### EXERCISE OBJECTIVE:
Give again, exactly as written, each line of the material below starting at the line that contains "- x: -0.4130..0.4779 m" and ending at the line that contains "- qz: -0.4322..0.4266". Both ends count, and no other line does.

### DATA EXCERPTS:
====
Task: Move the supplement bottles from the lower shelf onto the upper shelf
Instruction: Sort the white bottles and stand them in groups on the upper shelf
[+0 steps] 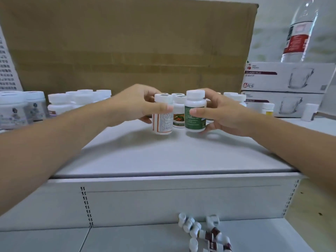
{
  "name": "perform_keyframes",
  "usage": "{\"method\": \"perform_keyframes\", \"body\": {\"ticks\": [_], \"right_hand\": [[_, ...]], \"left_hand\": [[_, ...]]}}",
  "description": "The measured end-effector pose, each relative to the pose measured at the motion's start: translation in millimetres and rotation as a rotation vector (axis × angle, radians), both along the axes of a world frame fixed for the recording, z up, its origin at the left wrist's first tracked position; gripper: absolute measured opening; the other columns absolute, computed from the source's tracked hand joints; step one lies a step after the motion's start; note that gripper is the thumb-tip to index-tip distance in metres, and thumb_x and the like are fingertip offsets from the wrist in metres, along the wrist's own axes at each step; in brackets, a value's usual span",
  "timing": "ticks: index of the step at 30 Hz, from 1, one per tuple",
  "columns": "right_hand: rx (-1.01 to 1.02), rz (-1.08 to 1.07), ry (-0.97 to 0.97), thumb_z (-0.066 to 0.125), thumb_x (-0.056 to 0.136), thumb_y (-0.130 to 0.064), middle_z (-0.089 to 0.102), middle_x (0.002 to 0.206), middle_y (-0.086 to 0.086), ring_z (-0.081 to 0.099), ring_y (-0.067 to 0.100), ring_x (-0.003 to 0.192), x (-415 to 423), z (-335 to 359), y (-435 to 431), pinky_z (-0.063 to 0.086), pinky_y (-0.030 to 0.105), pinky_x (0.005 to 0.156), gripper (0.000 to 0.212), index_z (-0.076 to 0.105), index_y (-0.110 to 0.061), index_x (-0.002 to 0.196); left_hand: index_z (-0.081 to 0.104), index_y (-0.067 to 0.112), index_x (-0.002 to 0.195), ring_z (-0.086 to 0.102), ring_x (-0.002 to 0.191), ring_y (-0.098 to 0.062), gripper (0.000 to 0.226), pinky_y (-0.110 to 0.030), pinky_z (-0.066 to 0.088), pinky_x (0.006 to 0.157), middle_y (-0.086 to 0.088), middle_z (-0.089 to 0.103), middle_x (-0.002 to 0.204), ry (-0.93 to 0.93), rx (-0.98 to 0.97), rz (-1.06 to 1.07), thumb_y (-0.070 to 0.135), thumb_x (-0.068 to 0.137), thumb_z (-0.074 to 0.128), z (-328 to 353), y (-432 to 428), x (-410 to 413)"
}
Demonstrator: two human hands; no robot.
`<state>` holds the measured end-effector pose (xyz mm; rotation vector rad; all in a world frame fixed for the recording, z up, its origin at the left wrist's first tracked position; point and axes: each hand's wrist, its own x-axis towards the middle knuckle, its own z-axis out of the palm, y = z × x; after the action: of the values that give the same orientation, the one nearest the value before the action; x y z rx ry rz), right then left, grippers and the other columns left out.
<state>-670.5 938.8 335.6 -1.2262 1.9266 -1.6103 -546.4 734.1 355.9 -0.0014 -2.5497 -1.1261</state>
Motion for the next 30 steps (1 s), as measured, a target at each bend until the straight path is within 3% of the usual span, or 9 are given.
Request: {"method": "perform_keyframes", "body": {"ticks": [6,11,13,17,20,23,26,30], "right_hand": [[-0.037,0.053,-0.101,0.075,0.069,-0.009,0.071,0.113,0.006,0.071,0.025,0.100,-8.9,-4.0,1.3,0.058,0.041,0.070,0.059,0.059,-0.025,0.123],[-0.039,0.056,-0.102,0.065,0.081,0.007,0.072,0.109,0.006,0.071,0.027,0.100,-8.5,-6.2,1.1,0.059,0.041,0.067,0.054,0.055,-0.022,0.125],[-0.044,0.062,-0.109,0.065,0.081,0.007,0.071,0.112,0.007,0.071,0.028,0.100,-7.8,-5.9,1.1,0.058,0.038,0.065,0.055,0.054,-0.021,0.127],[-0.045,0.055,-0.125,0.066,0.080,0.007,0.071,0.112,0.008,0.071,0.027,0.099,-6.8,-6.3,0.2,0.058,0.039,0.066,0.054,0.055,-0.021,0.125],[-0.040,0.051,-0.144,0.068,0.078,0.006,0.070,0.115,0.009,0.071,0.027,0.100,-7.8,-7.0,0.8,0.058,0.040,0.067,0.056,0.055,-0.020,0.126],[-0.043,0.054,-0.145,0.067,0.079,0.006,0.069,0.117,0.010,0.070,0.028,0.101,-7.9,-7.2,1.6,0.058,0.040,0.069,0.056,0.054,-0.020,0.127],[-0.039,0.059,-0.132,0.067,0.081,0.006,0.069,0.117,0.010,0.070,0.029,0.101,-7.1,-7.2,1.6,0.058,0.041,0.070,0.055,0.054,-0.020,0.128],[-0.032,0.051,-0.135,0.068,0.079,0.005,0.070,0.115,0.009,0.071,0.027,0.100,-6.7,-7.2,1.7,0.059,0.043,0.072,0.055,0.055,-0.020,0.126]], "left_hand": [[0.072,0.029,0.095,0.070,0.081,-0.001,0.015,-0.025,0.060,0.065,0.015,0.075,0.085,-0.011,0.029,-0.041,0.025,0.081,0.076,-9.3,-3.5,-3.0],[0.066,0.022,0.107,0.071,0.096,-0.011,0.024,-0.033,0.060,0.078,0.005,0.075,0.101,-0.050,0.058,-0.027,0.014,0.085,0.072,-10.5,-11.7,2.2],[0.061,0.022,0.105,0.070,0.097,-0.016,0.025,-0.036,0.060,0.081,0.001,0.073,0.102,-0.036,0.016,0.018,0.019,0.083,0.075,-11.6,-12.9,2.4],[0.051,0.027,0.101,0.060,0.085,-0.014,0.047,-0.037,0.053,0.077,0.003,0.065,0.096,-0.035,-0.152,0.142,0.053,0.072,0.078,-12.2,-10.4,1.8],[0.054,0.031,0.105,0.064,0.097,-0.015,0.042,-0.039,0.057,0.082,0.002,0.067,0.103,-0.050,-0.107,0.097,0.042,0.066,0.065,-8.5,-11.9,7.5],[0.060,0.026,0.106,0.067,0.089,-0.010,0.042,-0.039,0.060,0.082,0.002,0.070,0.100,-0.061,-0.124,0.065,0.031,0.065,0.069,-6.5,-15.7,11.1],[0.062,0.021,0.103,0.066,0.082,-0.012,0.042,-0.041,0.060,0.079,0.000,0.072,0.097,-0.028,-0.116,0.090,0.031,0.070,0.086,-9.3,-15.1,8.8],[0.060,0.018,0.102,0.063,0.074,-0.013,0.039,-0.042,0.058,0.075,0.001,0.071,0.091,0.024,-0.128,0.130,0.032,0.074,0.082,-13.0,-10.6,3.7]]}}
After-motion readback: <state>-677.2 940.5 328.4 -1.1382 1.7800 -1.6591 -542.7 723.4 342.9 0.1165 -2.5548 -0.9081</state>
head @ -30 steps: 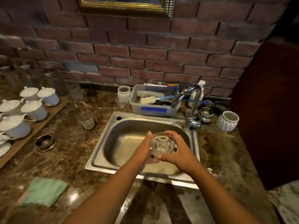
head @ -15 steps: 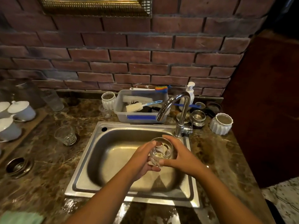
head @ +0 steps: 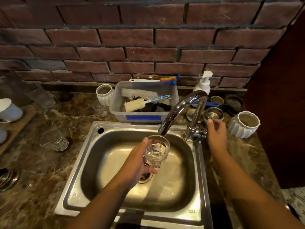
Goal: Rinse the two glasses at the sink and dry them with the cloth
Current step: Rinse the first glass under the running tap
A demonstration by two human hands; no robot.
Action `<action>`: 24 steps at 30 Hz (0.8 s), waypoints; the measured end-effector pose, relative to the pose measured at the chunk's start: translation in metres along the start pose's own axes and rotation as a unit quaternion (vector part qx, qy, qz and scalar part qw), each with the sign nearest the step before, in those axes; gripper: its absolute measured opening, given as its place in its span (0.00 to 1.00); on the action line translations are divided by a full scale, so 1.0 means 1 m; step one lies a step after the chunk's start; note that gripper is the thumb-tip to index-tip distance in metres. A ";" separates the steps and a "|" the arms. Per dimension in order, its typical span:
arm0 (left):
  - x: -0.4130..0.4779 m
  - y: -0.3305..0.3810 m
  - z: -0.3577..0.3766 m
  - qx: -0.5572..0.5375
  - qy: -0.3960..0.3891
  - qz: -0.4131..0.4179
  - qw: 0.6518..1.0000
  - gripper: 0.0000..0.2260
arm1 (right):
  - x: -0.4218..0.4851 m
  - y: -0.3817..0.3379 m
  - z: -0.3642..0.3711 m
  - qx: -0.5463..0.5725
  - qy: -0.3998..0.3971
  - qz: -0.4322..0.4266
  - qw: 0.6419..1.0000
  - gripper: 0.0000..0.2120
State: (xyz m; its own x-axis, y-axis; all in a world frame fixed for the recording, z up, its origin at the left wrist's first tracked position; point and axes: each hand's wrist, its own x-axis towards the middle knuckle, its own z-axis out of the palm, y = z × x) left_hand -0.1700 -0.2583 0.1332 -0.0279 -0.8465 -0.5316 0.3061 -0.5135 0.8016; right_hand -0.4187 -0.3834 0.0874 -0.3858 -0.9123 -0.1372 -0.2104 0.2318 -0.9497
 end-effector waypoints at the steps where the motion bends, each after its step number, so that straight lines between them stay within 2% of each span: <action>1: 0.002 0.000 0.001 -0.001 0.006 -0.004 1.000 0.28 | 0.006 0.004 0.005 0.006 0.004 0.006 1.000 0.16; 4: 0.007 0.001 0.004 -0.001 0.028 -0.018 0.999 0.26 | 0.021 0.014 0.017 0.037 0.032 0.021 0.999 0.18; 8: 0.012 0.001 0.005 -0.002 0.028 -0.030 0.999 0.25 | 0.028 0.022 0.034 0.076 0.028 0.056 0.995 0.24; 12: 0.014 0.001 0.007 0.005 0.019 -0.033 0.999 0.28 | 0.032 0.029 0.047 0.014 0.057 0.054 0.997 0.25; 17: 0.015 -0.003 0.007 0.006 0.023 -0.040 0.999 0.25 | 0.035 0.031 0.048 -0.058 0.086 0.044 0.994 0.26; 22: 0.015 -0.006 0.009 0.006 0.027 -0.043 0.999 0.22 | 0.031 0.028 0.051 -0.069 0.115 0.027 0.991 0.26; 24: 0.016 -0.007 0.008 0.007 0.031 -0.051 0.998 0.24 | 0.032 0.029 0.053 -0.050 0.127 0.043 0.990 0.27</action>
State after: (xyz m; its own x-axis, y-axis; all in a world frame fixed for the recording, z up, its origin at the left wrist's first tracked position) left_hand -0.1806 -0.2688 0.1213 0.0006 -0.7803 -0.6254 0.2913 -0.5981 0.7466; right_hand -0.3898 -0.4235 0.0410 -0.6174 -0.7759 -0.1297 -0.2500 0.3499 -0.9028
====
### SOLUTION:
  - x: -0.4130..0.4779 m
  - y: -0.3305..0.3810 m
  - z: -0.3577..0.3766 m
  - qx: -0.5572..0.5375
  - qy: -0.3960..0.3891
  - qz: -0.4131..0.4179
  - qw: 0.6518..1.0000
  - gripper: 0.0000..0.2260
arm1 (right):
  - x: -0.4218..0.4851 m
  - y: -0.3817..0.3379 m
  - z: -0.3642..0.3711 m
  - qx: -0.5463..0.5725
  - qy: -0.3998..0.3971
  - qz: -0.4322..0.4266

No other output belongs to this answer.